TASK DIRECTIONS
Give the count of lines below that include the word "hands", and say nothing else.

******************************

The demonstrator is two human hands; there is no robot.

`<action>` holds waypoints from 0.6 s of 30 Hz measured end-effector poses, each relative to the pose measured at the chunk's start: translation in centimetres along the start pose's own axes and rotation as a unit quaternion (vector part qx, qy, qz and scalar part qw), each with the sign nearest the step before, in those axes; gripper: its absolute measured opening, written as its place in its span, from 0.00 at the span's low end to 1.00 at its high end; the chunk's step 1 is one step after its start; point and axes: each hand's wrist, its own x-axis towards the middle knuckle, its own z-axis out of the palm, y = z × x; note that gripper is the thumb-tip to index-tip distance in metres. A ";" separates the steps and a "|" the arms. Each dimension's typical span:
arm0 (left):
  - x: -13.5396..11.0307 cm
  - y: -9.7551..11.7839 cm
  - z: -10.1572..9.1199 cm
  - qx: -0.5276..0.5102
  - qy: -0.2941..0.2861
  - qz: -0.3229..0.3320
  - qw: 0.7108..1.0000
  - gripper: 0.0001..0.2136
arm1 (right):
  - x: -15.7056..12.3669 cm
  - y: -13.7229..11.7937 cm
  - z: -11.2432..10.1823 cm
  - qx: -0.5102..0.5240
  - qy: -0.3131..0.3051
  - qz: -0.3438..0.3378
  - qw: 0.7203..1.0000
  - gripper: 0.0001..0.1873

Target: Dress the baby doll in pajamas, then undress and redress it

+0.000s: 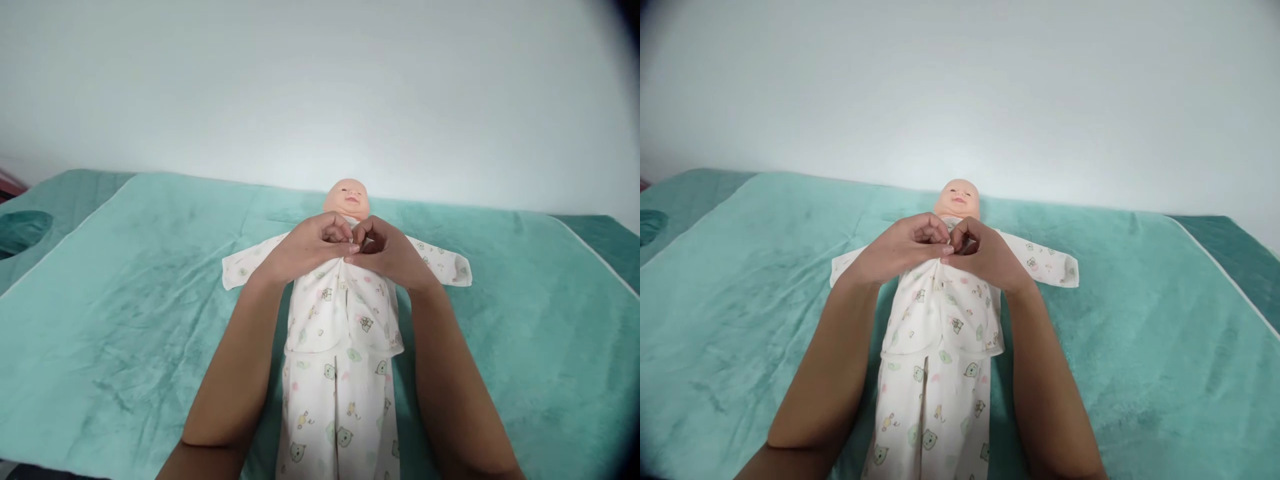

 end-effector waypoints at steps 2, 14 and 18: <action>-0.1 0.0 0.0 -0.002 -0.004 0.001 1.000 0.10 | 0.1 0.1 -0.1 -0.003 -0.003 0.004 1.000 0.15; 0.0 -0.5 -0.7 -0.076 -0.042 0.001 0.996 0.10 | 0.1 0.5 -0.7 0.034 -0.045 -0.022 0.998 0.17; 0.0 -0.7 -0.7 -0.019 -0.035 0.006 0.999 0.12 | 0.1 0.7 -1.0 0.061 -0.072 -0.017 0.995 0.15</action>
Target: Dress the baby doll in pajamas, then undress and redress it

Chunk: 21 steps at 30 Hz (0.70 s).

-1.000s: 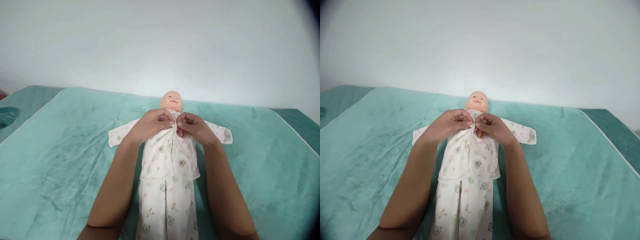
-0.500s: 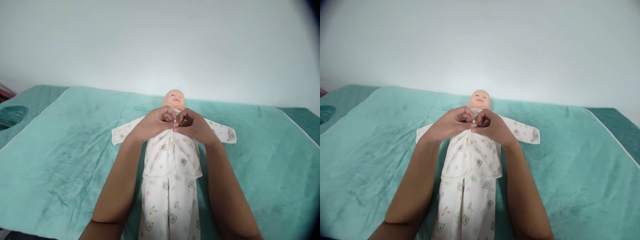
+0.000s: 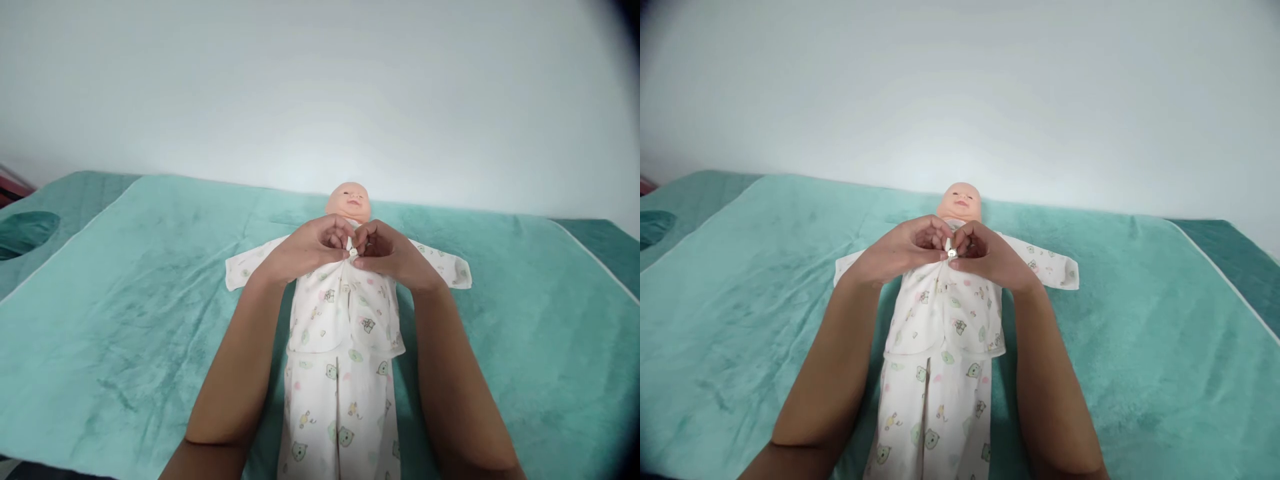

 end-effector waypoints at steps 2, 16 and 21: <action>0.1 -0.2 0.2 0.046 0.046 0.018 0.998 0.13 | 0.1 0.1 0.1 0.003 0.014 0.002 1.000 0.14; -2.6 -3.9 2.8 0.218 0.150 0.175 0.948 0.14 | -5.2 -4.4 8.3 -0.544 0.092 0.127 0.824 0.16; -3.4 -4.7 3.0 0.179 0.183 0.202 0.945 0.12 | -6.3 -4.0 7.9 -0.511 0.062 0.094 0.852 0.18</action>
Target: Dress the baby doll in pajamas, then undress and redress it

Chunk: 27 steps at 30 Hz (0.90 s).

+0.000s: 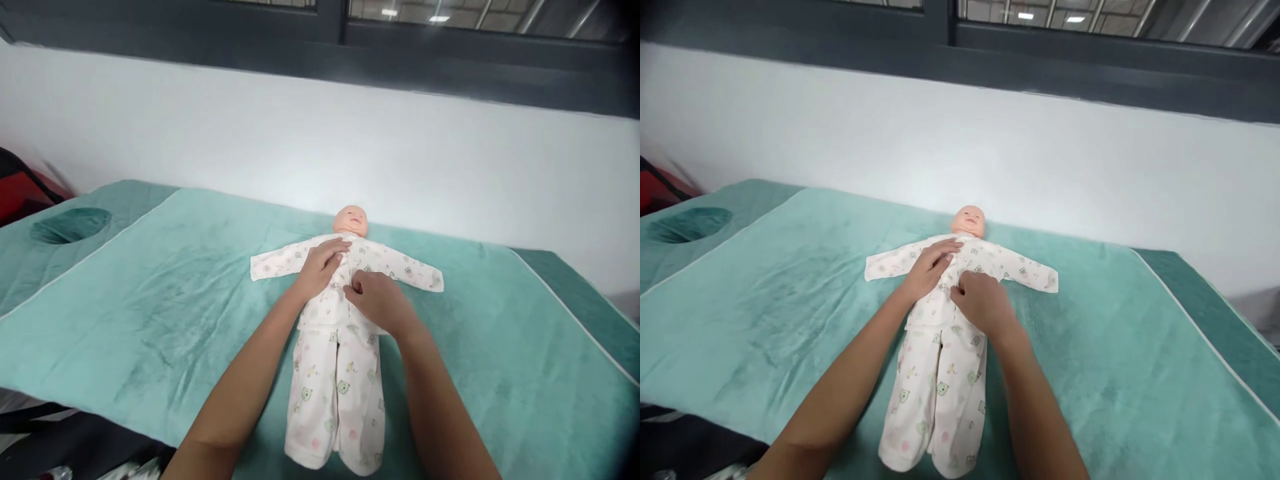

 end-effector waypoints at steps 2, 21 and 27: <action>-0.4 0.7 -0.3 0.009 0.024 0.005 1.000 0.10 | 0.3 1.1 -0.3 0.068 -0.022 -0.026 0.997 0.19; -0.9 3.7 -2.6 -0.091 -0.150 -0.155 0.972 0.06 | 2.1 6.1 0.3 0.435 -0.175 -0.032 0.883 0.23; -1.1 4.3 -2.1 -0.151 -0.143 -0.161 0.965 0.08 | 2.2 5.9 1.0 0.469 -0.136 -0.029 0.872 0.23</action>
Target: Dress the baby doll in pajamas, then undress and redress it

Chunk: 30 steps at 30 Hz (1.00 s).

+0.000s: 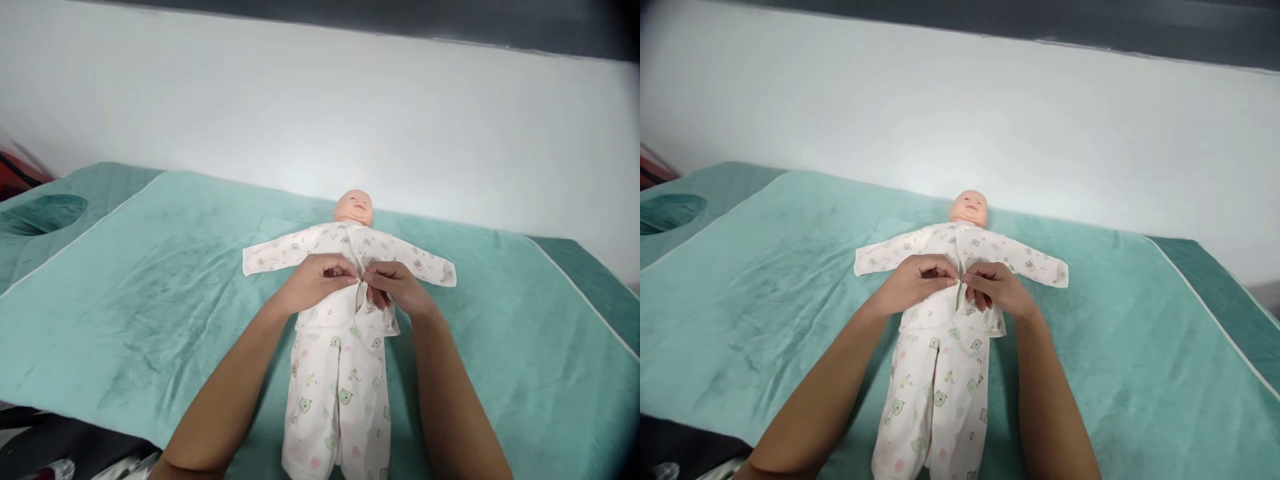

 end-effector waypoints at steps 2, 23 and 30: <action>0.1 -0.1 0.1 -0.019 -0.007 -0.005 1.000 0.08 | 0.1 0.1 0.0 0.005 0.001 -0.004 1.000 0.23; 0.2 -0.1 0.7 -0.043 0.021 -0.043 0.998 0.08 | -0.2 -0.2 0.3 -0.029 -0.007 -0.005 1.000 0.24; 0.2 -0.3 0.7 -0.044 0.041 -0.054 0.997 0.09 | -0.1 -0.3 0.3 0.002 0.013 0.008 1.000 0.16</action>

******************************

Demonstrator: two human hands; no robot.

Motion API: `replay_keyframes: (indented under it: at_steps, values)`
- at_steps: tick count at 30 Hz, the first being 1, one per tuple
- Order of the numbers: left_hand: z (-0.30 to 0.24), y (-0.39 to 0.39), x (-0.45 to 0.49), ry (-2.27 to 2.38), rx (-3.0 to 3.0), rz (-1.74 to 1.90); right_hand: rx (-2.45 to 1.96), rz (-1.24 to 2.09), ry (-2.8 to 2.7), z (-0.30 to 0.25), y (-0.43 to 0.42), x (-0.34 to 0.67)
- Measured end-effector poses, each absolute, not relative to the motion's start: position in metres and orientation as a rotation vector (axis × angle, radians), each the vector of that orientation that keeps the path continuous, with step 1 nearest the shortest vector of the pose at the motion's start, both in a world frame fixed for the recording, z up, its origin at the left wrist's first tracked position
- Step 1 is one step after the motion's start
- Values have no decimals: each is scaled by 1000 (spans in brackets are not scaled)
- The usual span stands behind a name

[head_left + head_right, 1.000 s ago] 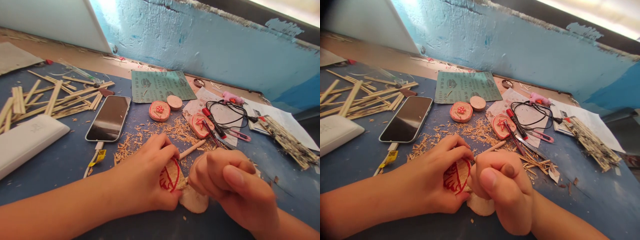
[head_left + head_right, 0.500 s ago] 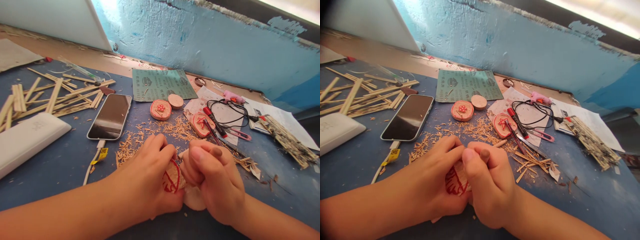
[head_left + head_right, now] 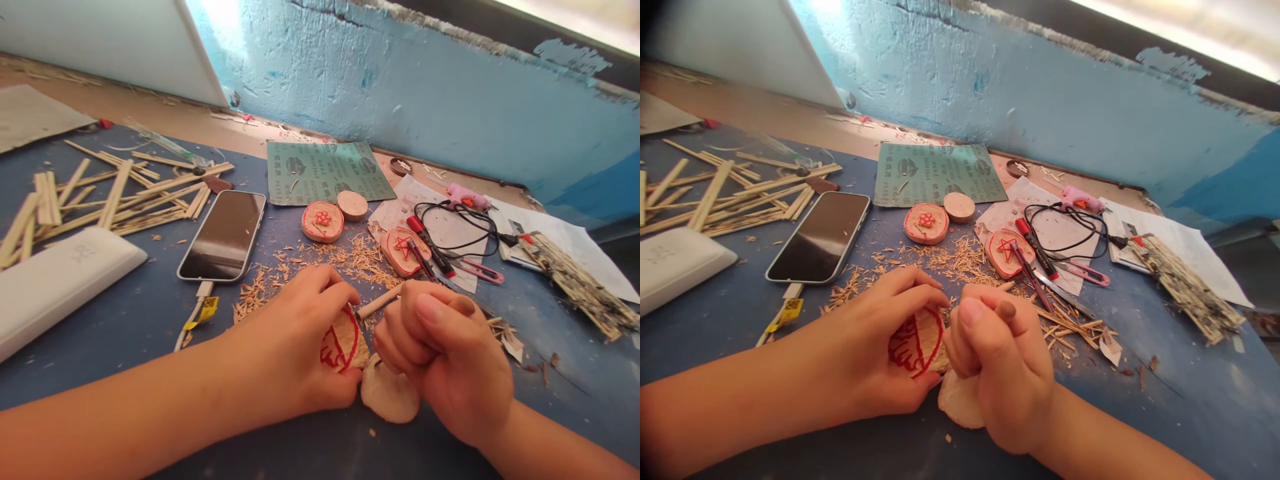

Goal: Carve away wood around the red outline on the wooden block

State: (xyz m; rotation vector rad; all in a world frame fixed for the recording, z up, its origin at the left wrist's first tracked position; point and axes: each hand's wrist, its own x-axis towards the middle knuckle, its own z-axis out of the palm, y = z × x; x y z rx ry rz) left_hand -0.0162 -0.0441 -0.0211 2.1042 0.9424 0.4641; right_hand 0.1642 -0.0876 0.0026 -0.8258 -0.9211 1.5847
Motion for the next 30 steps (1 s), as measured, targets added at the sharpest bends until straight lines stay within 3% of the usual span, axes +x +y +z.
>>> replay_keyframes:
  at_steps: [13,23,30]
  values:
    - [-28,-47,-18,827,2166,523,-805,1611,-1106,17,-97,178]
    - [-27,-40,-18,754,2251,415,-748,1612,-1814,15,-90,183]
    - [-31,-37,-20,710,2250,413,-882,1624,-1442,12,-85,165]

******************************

EXERCISE ANSWER
2